Osteogenesis Imperfecta Dachshund type (OI)

Osteogenesis Imperfecta Dachshund type (OI) is a hereditary disease characterized by extremely fragile bones and teeth caused by defects in the structure of collagen I, a major protein component in connective tissue, and of the extracellular matrix of bone. The highly ordered structure of its fibrils stabilizes the tissue of bones, teeth, ligaments and sinews. The OI phenotype ranges from mild bone fragility to perinatal death due to innumerable fractures and severe deformity. OI is sometimes also accompanied by blue sclera, dentinogenesis imperfecta known as glassy teeth, hearing loss, dwarfism, pulmonary complications and other problems. Young animals are mostly affected during the first few weeks of life.

OI-affected dachshunds show typical clinical findings, such as reduced agility, signs of pain when manipulated, brittle and translucent teeth, joint hyperlaxity, spontaneous fractures in long bones and ribs, reduced radio-opacity, but no aberrant hematologic data. (Eckardt et al. 2013)

References:

Campbell, B.G., Wootton, J.A.M., MacLeod, J.N., and Minor, R.R. (2000). Sequence of Normal Canine COL1A1 cDNA and Identification of a Heterozygous α1(I) Collagen Gly208AIa Mutation in a Severe Case of Canine Osteogenesis Imperfecta. Archives of Biochemistry and Biophysics 384, 37–46.

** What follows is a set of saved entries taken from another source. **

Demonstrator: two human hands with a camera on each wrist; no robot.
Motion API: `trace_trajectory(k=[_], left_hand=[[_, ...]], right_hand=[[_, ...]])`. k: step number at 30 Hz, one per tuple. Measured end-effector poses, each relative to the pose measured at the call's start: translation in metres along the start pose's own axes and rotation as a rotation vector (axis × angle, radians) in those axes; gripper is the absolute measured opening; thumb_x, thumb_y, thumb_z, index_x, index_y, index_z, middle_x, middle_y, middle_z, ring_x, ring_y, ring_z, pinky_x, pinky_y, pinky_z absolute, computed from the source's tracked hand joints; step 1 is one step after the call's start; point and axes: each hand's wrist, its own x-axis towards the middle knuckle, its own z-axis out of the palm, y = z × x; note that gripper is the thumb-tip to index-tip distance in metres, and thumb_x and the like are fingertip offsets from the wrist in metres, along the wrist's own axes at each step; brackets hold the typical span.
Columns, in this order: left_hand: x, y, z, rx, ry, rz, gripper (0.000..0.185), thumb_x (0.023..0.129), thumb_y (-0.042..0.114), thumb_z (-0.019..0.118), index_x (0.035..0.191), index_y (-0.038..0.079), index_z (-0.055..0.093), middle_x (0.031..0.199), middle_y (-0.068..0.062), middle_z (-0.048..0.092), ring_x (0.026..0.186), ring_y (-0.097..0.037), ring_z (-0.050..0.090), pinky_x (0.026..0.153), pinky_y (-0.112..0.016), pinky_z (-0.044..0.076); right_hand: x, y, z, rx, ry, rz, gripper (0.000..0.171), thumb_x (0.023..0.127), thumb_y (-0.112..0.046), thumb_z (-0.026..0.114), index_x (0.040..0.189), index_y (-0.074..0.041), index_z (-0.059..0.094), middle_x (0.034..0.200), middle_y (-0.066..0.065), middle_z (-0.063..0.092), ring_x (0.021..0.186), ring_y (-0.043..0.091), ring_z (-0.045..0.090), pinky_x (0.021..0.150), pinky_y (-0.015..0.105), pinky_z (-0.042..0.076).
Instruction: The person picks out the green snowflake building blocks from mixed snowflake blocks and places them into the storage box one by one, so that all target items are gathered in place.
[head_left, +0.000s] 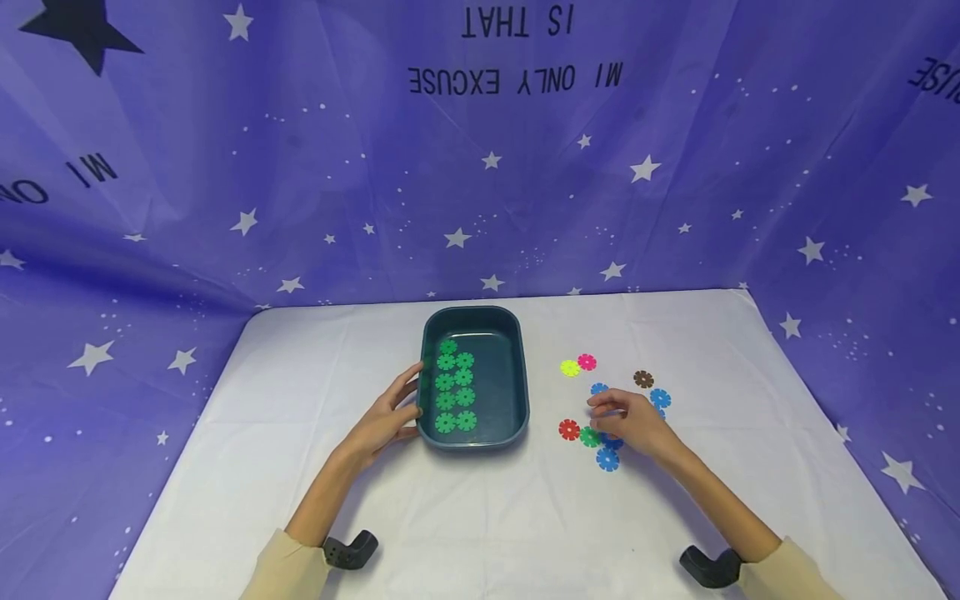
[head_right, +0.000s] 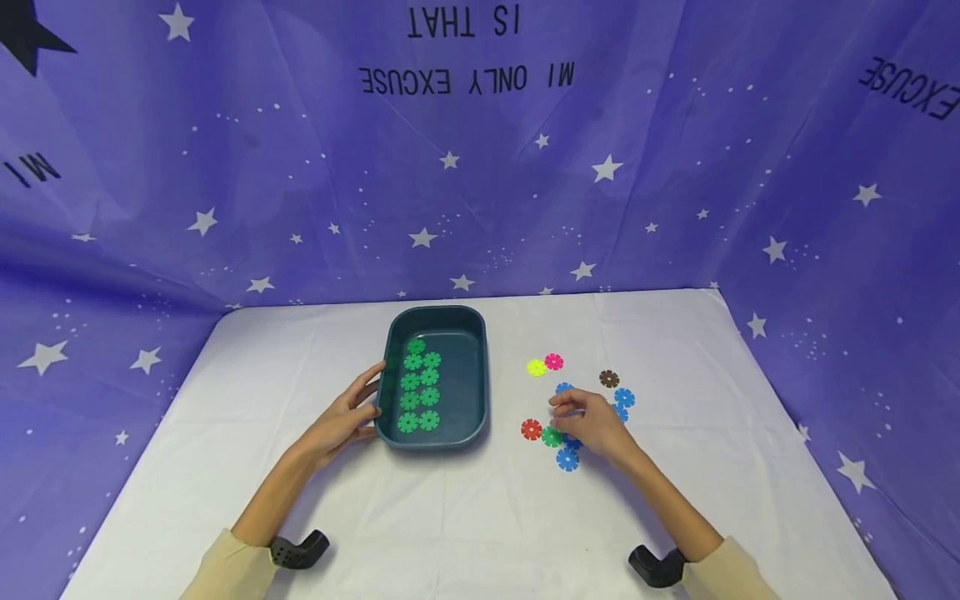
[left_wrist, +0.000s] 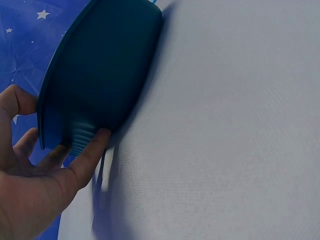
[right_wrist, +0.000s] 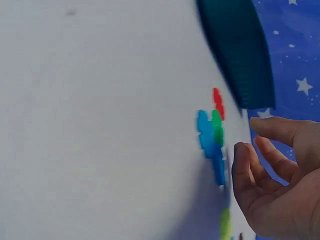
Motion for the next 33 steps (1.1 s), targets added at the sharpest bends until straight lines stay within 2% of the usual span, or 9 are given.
trace_trajectory(k=[7, 16, 23, 33], left_hand=[[-0.001, 0.001, 0.001, 0.001, 0.003, -0.002, 0.081, 0.091, -0.001, 0.052, 0.159, 0.029, 0.023, 0.163, -0.013, 0.018, 0.131, -0.039, 0.046, 0.097, -0.05, 0.048], [0.0, 0.0, 0.001, 0.006, 0.002, 0.002, 0.08, 0.09, -0.001, 0.052, 0.16, 0.027, 0.023, 0.163, -0.015, 0.017, 0.13, -0.04, 0.046, 0.097, -0.05, 0.048], [0.0, 0.001, 0.001, 0.008, 0.005, -0.002, 0.08, 0.09, -0.001, 0.051, 0.159, 0.029, 0.024, 0.163, -0.015, 0.016, 0.131, -0.04, 0.045, 0.096, -0.049, 0.049], [-0.001, 0.002, 0.002, 0.007, 0.012, -0.011, 0.081, 0.09, 0.0, 0.052, 0.159, 0.032, 0.025, 0.164, -0.013, 0.015, 0.131, -0.038, 0.046, 0.097, -0.049, 0.048]], right_hand=[[-0.005, 0.015, 0.008, -0.102, 0.033, 0.021, 0.032, 0.083, -0.009, 0.077, 0.113, -0.004, 0.07, 0.102, 0.006, 0.069, 0.081, 0.019, 0.06, 0.067, 0.027, 0.05], [-0.006, 0.011, 0.009, -0.223, 0.03, 0.007, 0.03, 0.08, -0.008, 0.08, 0.109, -0.004, 0.072, 0.095, 0.005, 0.064, 0.072, 0.019, 0.051, 0.06, 0.028, 0.043], [-0.004, 0.011, 0.01, -0.248, 0.017, 0.035, 0.018, 0.081, -0.008, 0.078, 0.099, -0.008, 0.073, 0.089, 0.003, 0.059, 0.072, 0.019, 0.05, 0.06, 0.029, 0.042], [-0.004, 0.011, 0.01, -0.278, -0.001, 0.002, 0.021, 0.079, -0.009, 0.081, 0.099, -0.007, 0.073, 0.092, 0.004, 0.056, 0.074, 0.018, 0.051, 0.06, 0.028, 0.045]])
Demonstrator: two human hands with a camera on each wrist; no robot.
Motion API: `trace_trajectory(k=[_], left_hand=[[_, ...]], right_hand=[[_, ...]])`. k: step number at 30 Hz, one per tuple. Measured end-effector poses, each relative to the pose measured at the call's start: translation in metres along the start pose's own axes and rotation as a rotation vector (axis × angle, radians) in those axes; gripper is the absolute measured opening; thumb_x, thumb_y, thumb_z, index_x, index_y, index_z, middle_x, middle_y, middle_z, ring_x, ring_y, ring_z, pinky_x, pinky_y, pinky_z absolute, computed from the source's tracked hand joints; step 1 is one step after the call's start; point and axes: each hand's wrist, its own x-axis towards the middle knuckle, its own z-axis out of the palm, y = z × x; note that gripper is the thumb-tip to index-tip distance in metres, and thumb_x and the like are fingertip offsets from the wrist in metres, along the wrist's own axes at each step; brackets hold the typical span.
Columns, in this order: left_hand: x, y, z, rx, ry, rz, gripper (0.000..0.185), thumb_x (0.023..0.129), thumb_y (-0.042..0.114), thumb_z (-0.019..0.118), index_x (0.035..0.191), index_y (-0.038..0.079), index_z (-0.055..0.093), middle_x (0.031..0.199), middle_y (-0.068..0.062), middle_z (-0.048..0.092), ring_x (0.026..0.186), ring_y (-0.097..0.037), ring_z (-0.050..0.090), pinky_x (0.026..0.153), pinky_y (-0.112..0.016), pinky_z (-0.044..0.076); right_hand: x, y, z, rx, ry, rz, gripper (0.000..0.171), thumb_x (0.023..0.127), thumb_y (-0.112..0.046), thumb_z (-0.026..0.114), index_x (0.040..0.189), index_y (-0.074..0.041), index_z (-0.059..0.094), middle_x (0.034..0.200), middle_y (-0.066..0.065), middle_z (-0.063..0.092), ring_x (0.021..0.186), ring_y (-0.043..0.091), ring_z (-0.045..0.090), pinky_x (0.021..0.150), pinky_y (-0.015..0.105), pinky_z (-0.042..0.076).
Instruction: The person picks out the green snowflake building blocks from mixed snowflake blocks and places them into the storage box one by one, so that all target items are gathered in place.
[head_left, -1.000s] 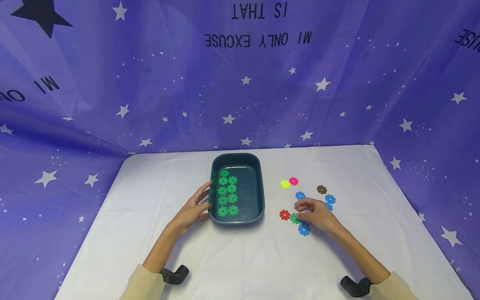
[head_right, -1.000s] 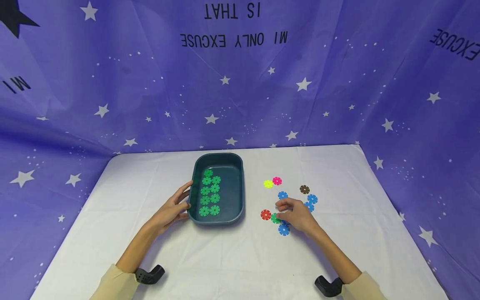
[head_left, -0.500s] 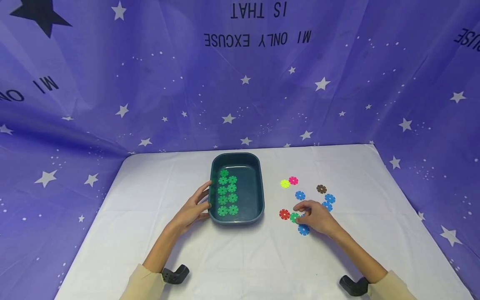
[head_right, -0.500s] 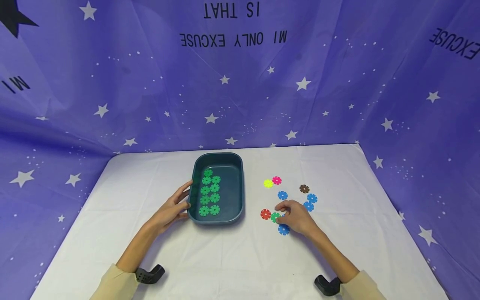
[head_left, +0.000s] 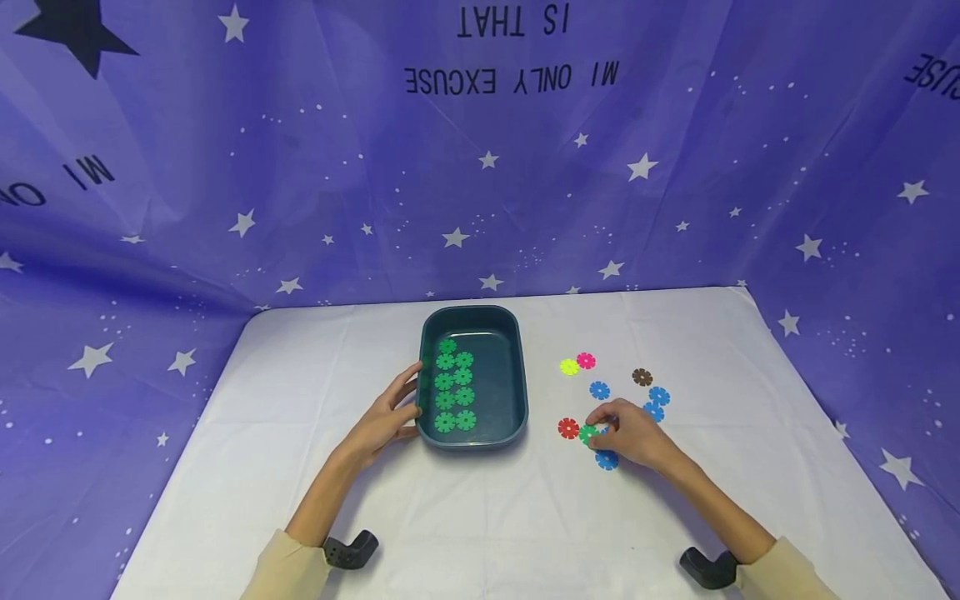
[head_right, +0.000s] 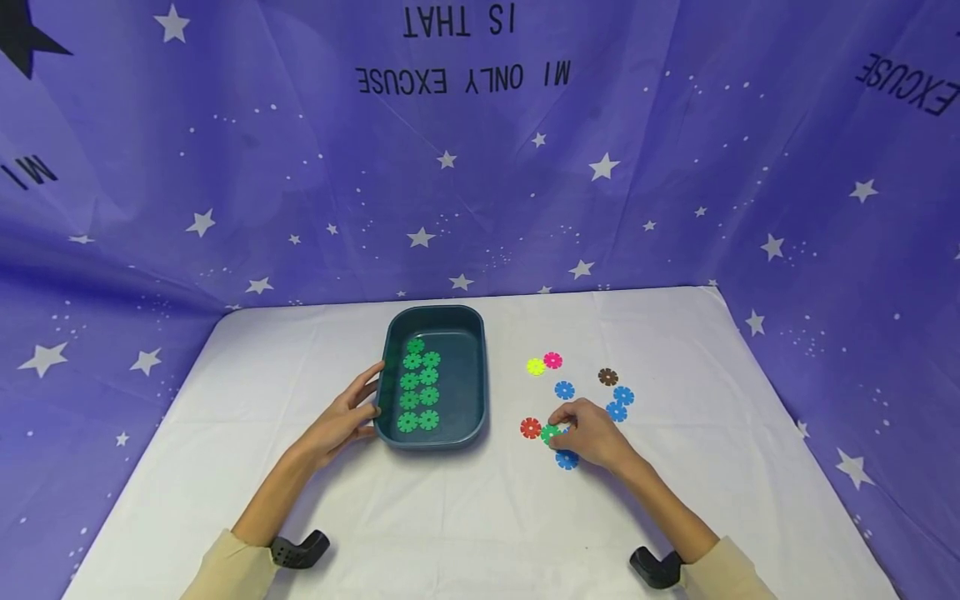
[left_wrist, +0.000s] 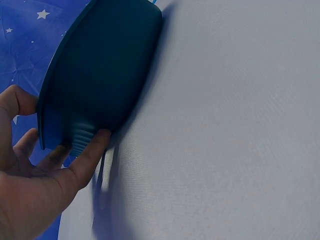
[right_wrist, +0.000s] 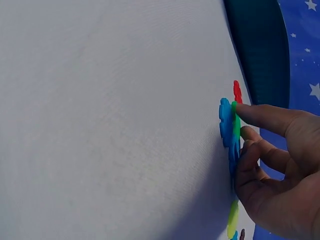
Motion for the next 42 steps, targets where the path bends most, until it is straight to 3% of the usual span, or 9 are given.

Eckardt, J., Kluth, S., Dierks, C., Philipp, U., and Distl, O. (2013). Population screening for the mutation associated with osteogenesis imperfecta in dachshunds. Vet. Rec. 172, 364.

Seeliger, F., Leeb, T., Peters, M., Brügmann, M., Fehr, M., and Hewicker-Trautwein, M. (2003). Osteogenesis Imperfecta in Two Litters of Dachshunds. Vet Pathol 40, 530–539.